Task material

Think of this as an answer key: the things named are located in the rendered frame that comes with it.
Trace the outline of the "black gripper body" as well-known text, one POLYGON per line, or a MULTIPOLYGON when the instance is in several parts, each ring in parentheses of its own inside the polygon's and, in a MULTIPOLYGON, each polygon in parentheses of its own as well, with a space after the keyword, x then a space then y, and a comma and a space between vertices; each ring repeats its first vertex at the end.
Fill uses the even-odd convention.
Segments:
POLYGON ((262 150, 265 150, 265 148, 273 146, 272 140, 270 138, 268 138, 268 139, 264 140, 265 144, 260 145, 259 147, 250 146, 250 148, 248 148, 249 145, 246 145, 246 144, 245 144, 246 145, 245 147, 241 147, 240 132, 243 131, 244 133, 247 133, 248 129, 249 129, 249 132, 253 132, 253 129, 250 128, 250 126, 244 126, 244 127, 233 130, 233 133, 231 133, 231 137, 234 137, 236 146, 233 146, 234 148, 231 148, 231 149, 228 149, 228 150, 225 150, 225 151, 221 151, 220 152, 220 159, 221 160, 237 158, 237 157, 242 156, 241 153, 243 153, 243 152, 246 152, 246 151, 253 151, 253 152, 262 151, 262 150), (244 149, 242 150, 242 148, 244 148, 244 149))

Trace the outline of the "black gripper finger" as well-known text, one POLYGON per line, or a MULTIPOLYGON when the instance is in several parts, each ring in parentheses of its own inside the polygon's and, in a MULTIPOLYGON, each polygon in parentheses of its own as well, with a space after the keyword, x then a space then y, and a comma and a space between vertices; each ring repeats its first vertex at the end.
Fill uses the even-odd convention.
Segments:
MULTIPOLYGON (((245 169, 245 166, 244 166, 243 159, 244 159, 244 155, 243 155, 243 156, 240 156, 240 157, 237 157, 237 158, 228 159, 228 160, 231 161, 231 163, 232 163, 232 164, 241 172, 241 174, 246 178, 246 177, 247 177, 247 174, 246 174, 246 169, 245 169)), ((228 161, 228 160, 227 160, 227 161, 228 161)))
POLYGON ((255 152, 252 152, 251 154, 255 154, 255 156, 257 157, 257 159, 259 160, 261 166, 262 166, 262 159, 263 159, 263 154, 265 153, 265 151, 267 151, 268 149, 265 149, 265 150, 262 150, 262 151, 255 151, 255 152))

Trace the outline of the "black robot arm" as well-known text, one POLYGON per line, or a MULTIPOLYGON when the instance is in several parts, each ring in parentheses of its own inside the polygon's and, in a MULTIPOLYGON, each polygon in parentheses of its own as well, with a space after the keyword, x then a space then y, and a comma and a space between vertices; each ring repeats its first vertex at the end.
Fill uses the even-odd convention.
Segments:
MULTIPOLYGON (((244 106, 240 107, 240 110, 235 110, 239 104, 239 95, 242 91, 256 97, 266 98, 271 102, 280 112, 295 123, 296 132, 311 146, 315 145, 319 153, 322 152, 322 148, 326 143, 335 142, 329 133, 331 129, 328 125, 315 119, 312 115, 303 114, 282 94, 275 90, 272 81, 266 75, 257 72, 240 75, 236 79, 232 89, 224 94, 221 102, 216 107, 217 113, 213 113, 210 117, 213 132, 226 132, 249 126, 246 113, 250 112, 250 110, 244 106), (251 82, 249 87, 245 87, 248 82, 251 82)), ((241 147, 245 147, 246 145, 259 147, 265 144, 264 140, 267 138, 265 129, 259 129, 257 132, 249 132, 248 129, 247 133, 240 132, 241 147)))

Work request
Which lines in the records above contain the word "gripper"? Copy each one.

Answer to this task
Trace the outline of the "black gripper body" as well-known text, one POLYGON per line, or a MULTIPOLYGON when the instance is in several parts, each ring in parentheses of its own inside the polygon's and, in a MULTIPOLYGON, each polygon in parentheses of its own as well, with a space after the keyword, x then a space then y, and a comma and a space between vertices; each ring repeats its first vertex at the end.
Trace the outline of the "black gripper finger" as well-known text, one POLYGON per line, or a MULTIPOLYGON when the instance is in several parts, each ring in parentheses of its own inside the polygon's and, in a MULTIPOLYGON, each polygon in parentheses of its own as well, with a space after the keyword, x then a space then y, and a comma and a space between vertices; each ring repeats its first vertex at the end.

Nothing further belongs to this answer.